__Problem statement__: Set down, unchanged, the line holding "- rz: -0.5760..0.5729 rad" and all lines that follow it to the end of the material, leaving pictures out.

__Recorded data__:
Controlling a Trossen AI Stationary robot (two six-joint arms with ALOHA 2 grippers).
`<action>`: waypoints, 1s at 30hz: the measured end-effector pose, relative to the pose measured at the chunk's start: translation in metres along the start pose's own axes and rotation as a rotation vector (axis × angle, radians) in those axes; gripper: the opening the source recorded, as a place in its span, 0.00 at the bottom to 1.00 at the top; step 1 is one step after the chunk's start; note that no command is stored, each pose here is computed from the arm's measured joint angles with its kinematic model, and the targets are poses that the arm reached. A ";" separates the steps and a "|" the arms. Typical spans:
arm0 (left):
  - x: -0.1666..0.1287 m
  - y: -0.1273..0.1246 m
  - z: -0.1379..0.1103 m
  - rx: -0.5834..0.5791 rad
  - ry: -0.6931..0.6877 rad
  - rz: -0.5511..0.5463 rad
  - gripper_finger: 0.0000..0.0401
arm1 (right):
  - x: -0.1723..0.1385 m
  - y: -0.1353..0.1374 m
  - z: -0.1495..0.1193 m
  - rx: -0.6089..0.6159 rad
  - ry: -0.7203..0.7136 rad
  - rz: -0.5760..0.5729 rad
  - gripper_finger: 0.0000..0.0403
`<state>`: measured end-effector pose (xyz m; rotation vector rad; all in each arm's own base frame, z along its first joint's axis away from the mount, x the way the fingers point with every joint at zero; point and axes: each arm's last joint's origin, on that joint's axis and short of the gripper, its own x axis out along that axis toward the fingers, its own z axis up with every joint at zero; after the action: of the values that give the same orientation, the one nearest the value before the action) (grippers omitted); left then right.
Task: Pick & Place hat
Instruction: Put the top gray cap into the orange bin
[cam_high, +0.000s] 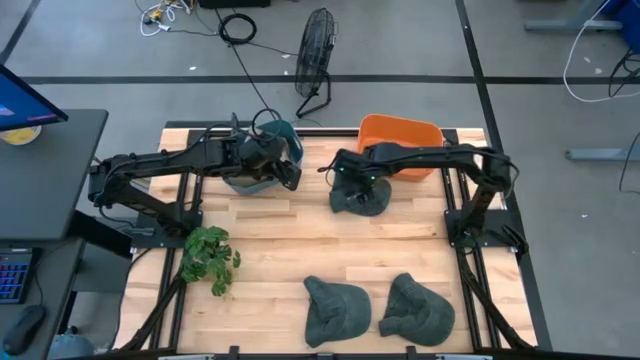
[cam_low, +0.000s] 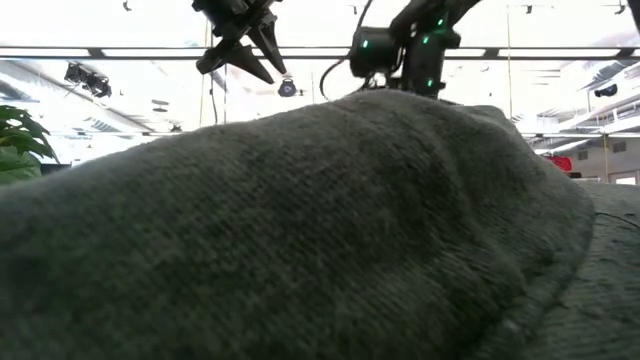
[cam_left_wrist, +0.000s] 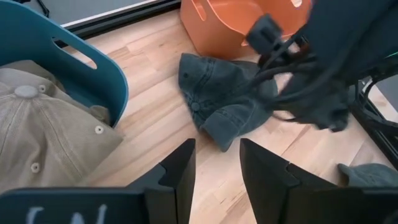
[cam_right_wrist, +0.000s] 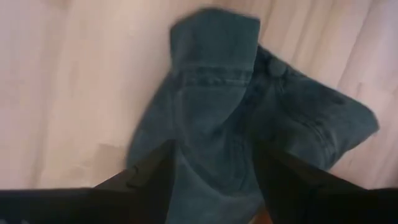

__Solved exercise__:
  - rz: -0.5760..0.5729 rad
  - gripper_finger: 0.0000..0.0403
`<state>`: measured end-effector pose (xyz m; rotation vector rad; all in each arm's own base frame, z along its first joint's axis away from the mount, x the way the fingers point with every joint at zero; point and axes: each arm's last joint's origin, on that joint's axis and short of the gripper, its own x axis out along that axis toward the fingers, its own z axis up with every joint at zero; after the action: of the values that give the same orientation, the one nearest the value before the action) (grippers omitted); left then right.
Task: Pick & Place hat
Instruction: Put the top gray cap into the orange bin
[cam_high, +0.000s] 
[cam_low, +0.000s] 
[cam_left_wrist, +0.000s] 
[cam_right_wrist, +0.000s] 

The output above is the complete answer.